Akshay Bagai, MD
Dr. William Boden (Buffalo, NY) presented the primary results of the AIM-HIGH trial at the Late Breaking Clinical Trials IV session at the AHA Scientific sessions in Orlando on November 15, 2011. The AIM-HIGH trial tested the hypothesis that among patients with established vascular disease with optimally treated low-density lipoprotein cholesterol (LDL-C) on statin therapy and low high density lipoprotein cholesterol (HDL-C) levels, compared to placebo extended release niacin will reduce the composite of coronary heart disease death, nonfatal myocardial infarction, ischemic stroke, hospitalization for acute coronary syndrome, or coronary or cerebral revascularization. After a 4 to 8 week run-in-phase to demonstrate tolerance to niacin, patients with vascular disease and optimally treated LDL-C and low HDL-C (<40mg/dl in men or < 50mg/dl in women) were randomized to extended-release niacin, 1.5-2g daily (n=1,718) compared with placebo (1,696). All patients received simvastatin, titrated to a LDL-C target of 40-80mg/dl. Ezetimibe was used in 215 patients to achieve this goal. The placebo tablet contained 50mg niacin to provide a flushing sensation to maintain blinding.
Mean age of the randomized group was 64 years, 15% were women, 56% had prior MI, 21% had prior stroke or cerebrovascular disease, and 94% patients were on statin therapy. From baseline to 3 years, the median change in HDL-C levels was 25% in the extended-release niacin group versus 12% in the placebo group; the median change in LDL-C levels was -14% versus -7.6% respectively.

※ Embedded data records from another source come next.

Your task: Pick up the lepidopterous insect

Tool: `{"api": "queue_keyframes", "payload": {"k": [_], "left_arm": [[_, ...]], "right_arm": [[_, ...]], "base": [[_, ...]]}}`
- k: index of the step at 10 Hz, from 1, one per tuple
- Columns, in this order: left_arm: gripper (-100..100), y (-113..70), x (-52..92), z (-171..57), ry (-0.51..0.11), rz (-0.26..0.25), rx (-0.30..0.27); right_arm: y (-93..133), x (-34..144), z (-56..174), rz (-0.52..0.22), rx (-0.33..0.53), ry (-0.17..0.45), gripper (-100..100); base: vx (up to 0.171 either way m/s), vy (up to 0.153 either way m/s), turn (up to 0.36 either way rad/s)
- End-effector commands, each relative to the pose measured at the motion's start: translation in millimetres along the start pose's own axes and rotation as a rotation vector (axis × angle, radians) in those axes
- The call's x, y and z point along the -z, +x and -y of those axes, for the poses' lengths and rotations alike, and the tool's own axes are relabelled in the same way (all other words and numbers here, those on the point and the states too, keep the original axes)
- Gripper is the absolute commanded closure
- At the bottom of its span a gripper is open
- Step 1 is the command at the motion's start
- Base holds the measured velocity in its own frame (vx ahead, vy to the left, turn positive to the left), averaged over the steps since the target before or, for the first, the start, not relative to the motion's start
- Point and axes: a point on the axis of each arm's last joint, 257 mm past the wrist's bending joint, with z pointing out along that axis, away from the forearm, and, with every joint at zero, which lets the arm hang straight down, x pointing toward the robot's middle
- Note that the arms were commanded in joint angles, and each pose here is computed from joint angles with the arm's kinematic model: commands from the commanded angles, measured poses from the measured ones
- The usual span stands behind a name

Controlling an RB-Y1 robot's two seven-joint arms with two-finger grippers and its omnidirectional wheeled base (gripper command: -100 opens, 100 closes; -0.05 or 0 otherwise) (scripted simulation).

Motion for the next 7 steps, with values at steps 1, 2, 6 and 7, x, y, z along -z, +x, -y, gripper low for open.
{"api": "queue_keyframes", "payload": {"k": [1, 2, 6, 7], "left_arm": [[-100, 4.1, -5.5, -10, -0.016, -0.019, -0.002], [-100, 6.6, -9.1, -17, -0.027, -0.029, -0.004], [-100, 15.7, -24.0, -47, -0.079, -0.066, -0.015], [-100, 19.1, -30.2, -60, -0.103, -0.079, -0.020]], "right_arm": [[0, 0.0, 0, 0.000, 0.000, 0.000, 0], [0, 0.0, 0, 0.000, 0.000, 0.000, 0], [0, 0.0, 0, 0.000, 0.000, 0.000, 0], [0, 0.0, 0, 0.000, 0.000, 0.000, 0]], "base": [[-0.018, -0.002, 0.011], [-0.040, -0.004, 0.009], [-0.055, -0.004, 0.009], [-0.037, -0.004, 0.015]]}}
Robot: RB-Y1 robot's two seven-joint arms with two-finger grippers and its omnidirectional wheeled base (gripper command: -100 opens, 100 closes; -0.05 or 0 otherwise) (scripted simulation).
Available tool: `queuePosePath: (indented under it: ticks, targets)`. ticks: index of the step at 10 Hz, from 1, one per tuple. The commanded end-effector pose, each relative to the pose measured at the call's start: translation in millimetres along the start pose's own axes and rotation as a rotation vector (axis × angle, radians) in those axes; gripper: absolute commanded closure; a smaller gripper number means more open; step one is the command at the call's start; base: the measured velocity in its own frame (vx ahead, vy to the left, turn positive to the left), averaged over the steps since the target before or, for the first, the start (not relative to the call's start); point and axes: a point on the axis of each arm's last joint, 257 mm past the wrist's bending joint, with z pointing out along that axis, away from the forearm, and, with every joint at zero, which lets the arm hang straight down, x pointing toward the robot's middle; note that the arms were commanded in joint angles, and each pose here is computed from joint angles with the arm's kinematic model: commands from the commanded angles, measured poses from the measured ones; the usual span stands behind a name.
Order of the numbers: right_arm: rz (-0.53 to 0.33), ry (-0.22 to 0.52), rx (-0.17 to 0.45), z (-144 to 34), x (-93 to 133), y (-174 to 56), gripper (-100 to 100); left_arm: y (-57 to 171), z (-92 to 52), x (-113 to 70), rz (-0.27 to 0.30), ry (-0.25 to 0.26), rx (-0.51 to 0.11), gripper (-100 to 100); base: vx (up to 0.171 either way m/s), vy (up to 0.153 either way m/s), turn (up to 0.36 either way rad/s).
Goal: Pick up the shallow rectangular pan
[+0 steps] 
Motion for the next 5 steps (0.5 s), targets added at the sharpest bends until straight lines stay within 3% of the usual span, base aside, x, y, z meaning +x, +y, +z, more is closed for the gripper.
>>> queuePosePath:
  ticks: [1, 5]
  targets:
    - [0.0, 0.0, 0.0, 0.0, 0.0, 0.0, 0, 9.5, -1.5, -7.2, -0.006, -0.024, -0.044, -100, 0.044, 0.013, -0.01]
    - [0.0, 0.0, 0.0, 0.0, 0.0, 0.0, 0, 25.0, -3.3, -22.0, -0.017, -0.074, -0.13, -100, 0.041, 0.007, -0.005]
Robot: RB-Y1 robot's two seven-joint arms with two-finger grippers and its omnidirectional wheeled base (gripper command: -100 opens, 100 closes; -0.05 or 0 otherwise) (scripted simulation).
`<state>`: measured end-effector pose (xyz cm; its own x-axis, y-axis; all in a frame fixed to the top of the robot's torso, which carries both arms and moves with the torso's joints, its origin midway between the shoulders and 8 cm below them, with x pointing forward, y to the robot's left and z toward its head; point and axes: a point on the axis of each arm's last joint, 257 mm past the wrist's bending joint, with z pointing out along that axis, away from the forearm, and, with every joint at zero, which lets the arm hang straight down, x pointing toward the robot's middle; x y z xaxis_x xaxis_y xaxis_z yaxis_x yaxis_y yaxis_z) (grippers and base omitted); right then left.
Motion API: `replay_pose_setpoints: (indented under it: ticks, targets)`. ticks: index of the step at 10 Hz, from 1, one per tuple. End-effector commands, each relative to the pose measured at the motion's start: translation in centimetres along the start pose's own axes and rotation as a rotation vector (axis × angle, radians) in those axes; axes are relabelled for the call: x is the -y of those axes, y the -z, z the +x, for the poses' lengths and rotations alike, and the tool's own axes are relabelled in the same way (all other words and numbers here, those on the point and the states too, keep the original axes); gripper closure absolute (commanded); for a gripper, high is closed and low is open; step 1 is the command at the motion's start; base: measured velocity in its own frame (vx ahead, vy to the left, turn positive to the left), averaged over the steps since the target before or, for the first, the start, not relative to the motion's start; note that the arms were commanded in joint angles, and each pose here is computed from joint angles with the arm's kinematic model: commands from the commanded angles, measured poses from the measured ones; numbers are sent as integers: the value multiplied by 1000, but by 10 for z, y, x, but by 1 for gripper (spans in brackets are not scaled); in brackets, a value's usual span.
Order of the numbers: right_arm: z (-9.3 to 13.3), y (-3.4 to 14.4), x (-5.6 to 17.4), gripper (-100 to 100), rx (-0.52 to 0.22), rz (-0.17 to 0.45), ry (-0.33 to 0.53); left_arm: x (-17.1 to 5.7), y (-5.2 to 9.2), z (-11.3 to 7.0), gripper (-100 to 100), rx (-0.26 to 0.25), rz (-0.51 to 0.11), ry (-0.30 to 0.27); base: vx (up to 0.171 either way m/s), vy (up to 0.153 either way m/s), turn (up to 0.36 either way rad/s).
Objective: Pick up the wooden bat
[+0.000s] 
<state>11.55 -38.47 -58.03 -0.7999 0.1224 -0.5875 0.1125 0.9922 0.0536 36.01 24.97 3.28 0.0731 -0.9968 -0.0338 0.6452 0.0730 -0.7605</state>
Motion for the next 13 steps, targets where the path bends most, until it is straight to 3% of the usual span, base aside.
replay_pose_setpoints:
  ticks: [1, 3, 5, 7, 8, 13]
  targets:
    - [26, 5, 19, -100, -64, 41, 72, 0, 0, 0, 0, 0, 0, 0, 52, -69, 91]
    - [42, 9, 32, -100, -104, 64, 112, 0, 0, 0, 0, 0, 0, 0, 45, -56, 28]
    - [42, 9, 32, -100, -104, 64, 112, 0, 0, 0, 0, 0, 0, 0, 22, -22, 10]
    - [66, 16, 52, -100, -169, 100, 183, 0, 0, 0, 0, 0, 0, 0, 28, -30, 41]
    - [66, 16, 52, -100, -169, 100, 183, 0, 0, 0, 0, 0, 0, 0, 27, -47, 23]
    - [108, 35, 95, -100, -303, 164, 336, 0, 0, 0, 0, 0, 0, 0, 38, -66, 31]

The trial was terminated on May 25, 2011, 18 months earlier than state end date at the recommendation of the DSMB as it was evident that extended-release niacin would not be beneficial, and there was a concern regarding higher rate of ischemic stroke in the niacin group. The primary composite outcome of coronary heart disease death, nonfatal myocardial infarction, ischemic stroke, hospitalization for acute coronary syndrome, or symptom-driven coronary/cerebral revascularization occurred in 16.4% of the extended-release niacin group versus 16.2% of the placebo group (HR 1.02, 95% CI 0.87 to 1.21, p = 0.80). At the final analysis, there was no difference between the groups in ischemic stroke (1.6% versus 0.9%). 25% of the patients in the extended-release niacin group discontinued the study drug, compared to 20% in the placebo group (p<0.001).
In conclusion, among patients with established vascular disease with optimally treated LDL-C on statins and low HDL-C, no incremental benefit was seen with extended-release niacin despite achieving the intended result of raising HDL-C.
Dr. Philip Barter, Sydney, Australia, the discussant of the trial expressed that a lack of benefit in clinical outcomes with extended-release niacin seen in this trial should not signal the end of the HDL-C hypothesis. He stated that although there was a 25% increase in HDL-C in the extended-release niacin group, there was also a 12% increase in HDL-C in the placebo group. At 3 years, the absolute difference in HDL-C between the two groups was only 4mg/dl (42mg/dl in the extended-release niacin versus 38mg/dl in the placebo group). In addition, the absolute LDL-C difference at 3 years between the two groups was 5mg/dl. Given these small differences in HDL-C and LDL-C between the two groups, a proposed 25% reduction in the primary composite endpoint would be unrealistic to expect. The reason for the 12% raise in HDL-C in the placebo group was unclear and questions were raised whether a small dose of 50mg niacin in the placebo tablets could explain that result. Dr. Barter expressed that results of the larger and ongoing HPS2-THRIVE trial expected to be completed in 18 months will provide further light on the effect of raising HDL-C.